Data Science Capstone Milestone Report

Summary

The goal is to build a simple model for the relationship between words as a first step in building a predictive text mining application. The basic n-gram model will be used to predict the next word based on the previous 1, 2, or 3 words. The model will handle unseen n-grams, as well cases where a particular n-gram is not observed.

Download text files

Three text files represent: - collection of Tweets - collection of blog entries - collection of news items

Download text files from: https://d396qusza40orc.cloudfront.net/dsscapstone/dataset/Coursera-SwiftKey.zip

Load reuired library packages

Loading text mining, string processing and plotting packages

library(knitr)
library(tm)
library(stringi)
library(quanteda)
library(ggplot2)
library(RWeka)

Setting the environment

Read the files & get the file size

setwd("C:\\Users\\Ciru\\Documents\\Coursera\\Data Science Specialization\\Capstone Project\\Coursera-SwiftKey\\final\\en_US")

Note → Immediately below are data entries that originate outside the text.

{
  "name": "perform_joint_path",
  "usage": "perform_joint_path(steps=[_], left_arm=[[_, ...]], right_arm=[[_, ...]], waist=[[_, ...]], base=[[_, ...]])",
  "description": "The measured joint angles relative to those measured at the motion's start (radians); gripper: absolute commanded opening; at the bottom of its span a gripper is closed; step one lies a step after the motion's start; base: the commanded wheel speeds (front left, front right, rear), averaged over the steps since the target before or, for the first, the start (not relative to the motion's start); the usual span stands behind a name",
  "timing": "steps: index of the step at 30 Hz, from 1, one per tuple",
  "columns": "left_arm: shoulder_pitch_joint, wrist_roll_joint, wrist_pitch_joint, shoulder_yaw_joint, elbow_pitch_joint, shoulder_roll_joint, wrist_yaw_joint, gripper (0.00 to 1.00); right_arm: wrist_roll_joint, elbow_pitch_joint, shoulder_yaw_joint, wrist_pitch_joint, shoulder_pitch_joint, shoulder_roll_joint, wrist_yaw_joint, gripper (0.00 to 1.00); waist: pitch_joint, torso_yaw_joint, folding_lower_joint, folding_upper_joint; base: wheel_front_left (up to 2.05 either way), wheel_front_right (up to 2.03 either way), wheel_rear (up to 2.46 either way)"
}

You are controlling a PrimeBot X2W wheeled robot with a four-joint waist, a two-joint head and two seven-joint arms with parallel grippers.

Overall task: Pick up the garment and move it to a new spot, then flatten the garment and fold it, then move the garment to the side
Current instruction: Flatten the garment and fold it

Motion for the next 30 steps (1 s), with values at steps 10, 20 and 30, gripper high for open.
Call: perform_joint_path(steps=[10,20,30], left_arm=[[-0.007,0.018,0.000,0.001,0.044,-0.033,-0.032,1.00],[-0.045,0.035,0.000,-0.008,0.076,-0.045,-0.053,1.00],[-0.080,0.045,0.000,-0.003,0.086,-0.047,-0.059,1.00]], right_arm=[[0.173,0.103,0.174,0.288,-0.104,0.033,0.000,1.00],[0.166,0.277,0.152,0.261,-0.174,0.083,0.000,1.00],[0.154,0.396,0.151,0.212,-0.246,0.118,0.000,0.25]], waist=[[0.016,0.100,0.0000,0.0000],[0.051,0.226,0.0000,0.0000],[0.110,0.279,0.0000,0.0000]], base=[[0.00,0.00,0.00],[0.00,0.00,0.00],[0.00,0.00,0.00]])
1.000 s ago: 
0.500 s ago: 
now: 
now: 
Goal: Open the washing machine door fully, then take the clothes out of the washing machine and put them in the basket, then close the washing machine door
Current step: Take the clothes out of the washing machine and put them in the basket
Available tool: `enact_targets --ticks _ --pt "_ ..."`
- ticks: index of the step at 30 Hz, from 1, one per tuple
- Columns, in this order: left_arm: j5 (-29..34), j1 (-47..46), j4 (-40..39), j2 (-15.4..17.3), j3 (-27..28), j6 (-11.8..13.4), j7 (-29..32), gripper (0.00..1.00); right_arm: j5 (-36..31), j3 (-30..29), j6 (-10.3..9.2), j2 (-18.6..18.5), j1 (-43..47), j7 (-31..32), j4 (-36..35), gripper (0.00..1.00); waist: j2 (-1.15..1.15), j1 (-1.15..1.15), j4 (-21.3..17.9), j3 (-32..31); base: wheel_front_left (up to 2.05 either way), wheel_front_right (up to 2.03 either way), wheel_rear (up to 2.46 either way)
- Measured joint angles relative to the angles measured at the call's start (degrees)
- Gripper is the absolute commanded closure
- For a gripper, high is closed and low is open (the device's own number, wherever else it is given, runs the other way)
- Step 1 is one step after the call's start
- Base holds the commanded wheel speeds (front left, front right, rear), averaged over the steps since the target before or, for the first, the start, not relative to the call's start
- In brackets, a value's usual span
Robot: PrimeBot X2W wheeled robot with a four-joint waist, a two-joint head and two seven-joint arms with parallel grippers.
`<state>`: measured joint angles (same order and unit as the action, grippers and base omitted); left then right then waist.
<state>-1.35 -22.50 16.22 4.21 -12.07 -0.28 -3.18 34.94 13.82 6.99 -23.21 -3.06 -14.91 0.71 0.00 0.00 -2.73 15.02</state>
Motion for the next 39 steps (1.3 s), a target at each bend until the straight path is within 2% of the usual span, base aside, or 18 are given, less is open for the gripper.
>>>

list.files(pattern = "^en_US.*txt$")

## [1] "en_US.blogs.txt"   "en_US.news.txt"    "en_US.twitter.txt"

size <- round(file.info(c("en_US.blogs.txt", 
                          "en_US.news.txt", 
                          "en_US.twitter.txt"))$size/1024/1024, 2)
size

## [1] 200.42 196.28 159.36

blogs <- readLines("en_US.blogs.txt", encoding = "UTF-8", skipNul = TRUE)
news <- readLines("en_US.news.txt", encoding = "UTF-8", skipNul = TRUE)
twitter <- readLines("en_US.twitter.txt", encoding = "UTF-8", skipNul = TRUE)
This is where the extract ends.